By: Haseeb Jamal / On: Jun 17, 2017 / Theories, Definition


Plastic analysis is defined as the analysis in which the criterion for the design of structures is the ultimate load. We can define it as the analysis of inelastic material that is studied beyond the elastic limit (which can be observed in the stress-strain diagram). The plastic analysis derives from a simple mode failure in which plastic hinges form. Actually, the ultimate load is found from the strength of steel in the plastic range. This method of analysis is quite rapid and has a rational approach to the analysis of structure. It controls the economy regarding the weight of steel since the sections required by this method are smaller than those required by the method of elastic analysis. Plastic analysis has its application in the analysis and design of indeterminate structures.

Basics of Plastic Analysis:

Plastic analysis is usually based on the idealization of a stress-strain curve as perfectly plastic. In this analysis, it is assumed that the width-thickness ratio of plate elements is small so the local buckling does not occur. Broadly speaking the section will be declared as perfectly plastic. Keeping in mind these assumptions, it can be said that section will reach its plastic moment capacity and after that will be subjected to considerable moment at applied moments.

Principles of Plastic Analysis:

There are the following conditions for plastic analysis

  1. Mechanism condition
  2. Equilibrium condition
  3. Plastic moment condition

Mechanism condition:

When the ultimate load is reached collapse mechanism is usually formed. The mechanism condition states that a structure must develop a collapse mechanism or a plastic hinge mechanism to achieve its ultimate strength. A collapse mechanism is a specific pattern of plastic deformation that allows the structure to redistribute loads and maintain equilibrium until failure occurs. The formation of plastic hinges at critical locations within the structure is necessary for the development of a collapse mechanism.

Equilibrium condition:

The equilibrium condition requires that the structure remains in equilibrium at all stages of loading, including the plastic deformation stage. This means that the sum of forces and moments acting on the structure must be balanced at each step of the analysis, even when plastic deformation occurs. The equilibrium condition ensures that the structure can sustain the applied loads without undergoing excessive displacements or failure.
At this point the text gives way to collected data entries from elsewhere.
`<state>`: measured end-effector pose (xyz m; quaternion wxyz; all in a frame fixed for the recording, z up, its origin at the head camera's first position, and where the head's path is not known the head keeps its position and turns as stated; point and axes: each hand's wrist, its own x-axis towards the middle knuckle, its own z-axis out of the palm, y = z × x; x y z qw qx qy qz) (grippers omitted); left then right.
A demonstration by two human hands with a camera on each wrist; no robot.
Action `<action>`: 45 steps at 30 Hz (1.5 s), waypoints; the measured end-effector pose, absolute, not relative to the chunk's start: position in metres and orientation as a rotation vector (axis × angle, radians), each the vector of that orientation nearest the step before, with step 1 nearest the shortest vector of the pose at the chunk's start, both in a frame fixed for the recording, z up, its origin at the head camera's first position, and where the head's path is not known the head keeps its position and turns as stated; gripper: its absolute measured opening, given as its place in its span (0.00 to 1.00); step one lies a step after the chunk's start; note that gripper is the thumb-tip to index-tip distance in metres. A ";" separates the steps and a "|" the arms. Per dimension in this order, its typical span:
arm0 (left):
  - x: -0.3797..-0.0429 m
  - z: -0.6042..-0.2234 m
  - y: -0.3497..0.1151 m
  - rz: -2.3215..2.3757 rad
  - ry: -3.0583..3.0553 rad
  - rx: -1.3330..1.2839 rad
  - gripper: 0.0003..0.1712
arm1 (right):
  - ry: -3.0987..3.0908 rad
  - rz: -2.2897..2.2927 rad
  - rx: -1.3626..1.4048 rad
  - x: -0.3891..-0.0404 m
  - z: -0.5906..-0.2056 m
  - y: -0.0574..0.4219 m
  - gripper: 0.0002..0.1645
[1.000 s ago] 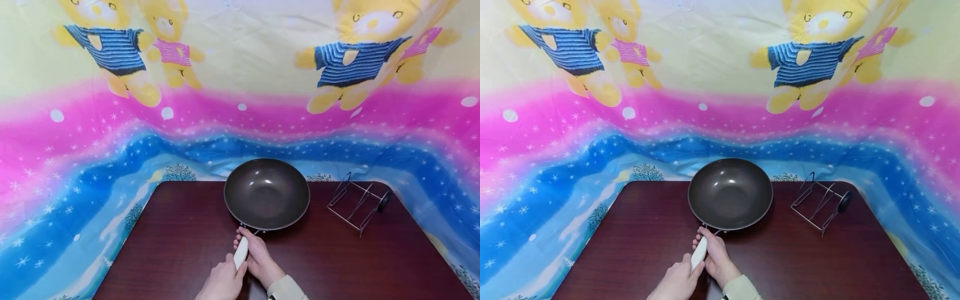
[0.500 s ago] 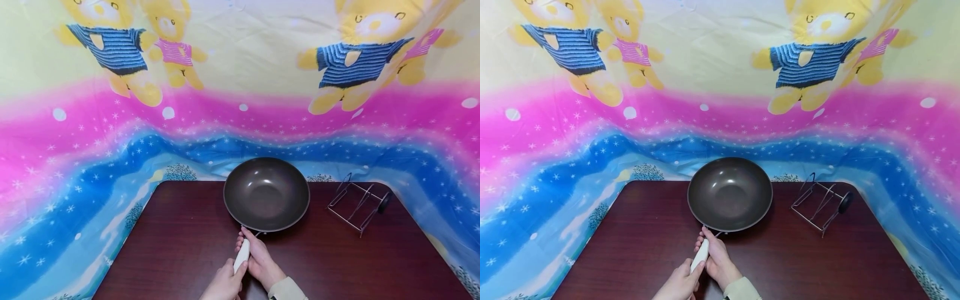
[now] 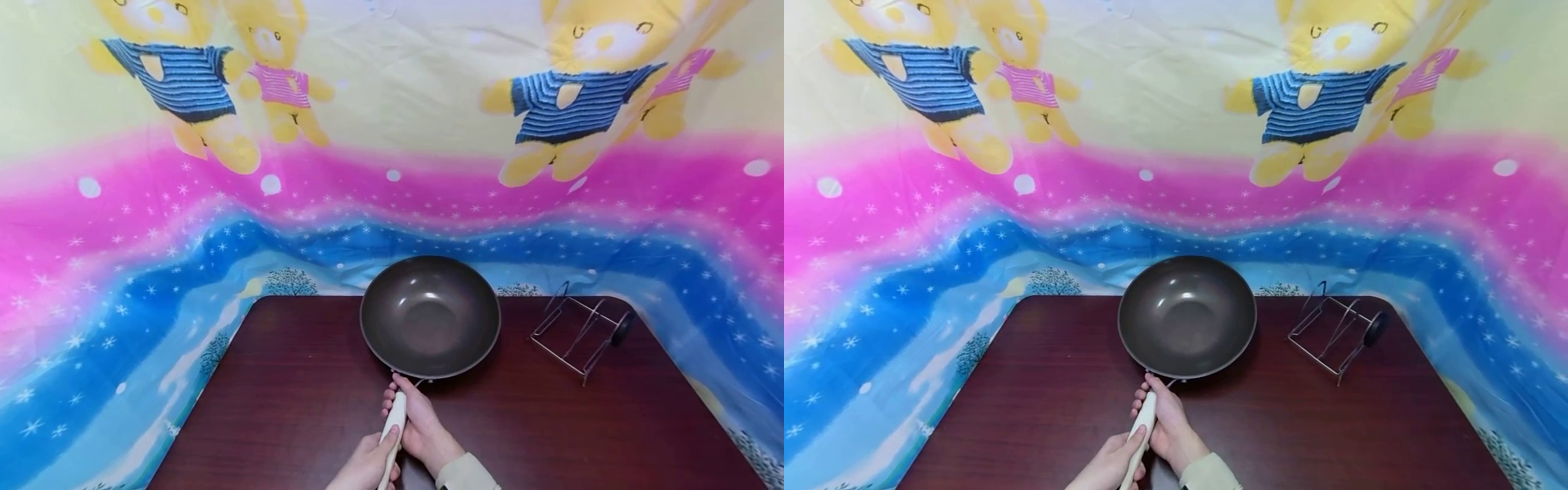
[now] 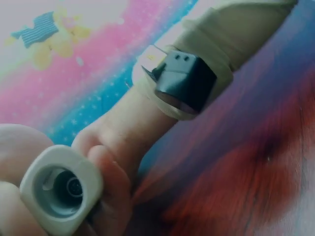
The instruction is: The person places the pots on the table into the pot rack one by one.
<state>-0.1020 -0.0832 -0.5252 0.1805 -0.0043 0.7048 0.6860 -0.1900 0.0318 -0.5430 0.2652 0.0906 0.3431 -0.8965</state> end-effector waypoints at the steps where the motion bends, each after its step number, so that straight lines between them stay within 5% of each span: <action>1: -0.102 -0.526 -0.083 1.943 1.996 -0.019 0.26 | 0.924 -2.419 0.242 -0.190 -0.543 0.032 0.15; 45: -0.093 -0.570 -0.066 1.745 2.604 -0.154 0.24 | 1.157 -2.459 0.281 -0.179 -0.562 0.029 0.18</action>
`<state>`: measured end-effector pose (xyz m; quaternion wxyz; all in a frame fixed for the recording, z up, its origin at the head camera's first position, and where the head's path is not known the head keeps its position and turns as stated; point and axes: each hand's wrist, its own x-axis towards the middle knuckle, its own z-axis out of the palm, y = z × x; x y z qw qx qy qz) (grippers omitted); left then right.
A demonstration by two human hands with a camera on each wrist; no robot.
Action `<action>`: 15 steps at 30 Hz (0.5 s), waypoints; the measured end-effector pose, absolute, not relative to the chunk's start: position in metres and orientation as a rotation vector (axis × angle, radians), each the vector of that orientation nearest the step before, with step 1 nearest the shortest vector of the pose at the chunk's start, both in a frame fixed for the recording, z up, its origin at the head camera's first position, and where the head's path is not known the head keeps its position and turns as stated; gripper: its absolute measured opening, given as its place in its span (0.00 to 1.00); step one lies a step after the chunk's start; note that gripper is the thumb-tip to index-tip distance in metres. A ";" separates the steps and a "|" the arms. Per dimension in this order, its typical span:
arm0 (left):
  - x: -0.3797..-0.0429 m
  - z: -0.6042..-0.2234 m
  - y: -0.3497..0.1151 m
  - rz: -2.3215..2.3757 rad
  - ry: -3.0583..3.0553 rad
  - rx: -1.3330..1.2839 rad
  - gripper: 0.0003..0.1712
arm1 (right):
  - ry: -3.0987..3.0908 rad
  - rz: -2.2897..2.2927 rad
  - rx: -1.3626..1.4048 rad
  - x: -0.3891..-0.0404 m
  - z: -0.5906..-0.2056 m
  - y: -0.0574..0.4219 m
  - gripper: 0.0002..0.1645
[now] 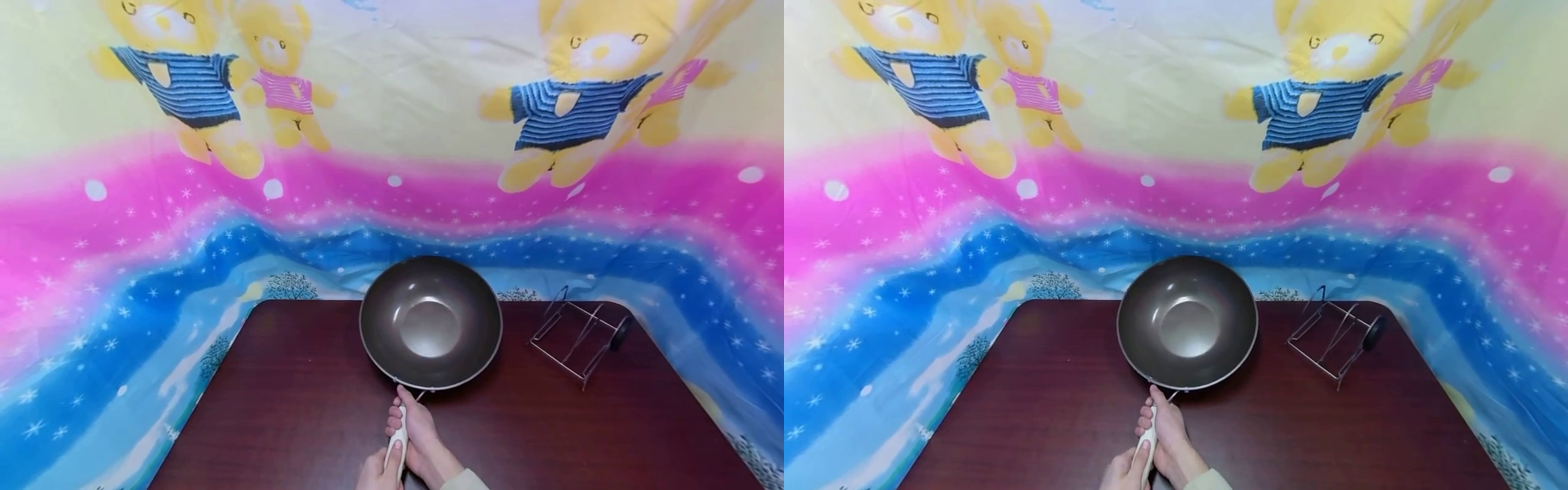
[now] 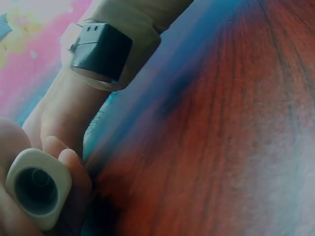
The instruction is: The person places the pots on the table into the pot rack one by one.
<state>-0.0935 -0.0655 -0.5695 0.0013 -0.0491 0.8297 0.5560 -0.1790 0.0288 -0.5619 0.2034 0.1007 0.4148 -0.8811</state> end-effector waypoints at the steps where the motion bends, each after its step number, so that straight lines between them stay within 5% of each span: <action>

Σ FX=0,     Σ FY=0,     Σ Mxy=0

Plastic moment condition:

The bending moment at any section in the structure should not be more than the full plastic moment (the moment at which plastic hinges form and the structure moves to failure) of the section. The plastic moment condition is based on the concept of plastic hinges. A plastic hinge is a section within a structure where plastic deformation occurs, resulting in a redistribution of moments and forces. The plastic moment condition states that the plastic moments at critical sections, such as beam-to-column connections, must be equal to or greater than the moments that cause yielding in the structural members. In other words, the plastic moment capacity of the critical sections should be greater than or equal to the applied bending moments.

Plastic moment:

If we consider the case of the simply supported beam when the load is gradually applied to it, the bending moment and stresses increase. As the load is increased, the stresses in the fibers of the beam reach to yield stress. At this stage, the moment which has converted the stresses into the yield stress is said to be as Plastic moment. it is usually denoted by Mp. At this stage, the beam member cannot take up any additional moment but may maintain this moment for some amount of rotation and acts like a plastic hinge (hinge means having no capacity to resist moment). A plastic hinge behaves like an ordinary hinge allowing free rotation about itself. The yield moment and plastic moment have a relationship that can be described with the help of the following relation:

My = 2/3 Mp

In the calculation of plastic moments, the term shape factor has its own importance. The shape factor can be defined as the ratio of the plastic moment to yield moment is said to be as the shape factor. Shape factor depend usually on the shape of the cross-section.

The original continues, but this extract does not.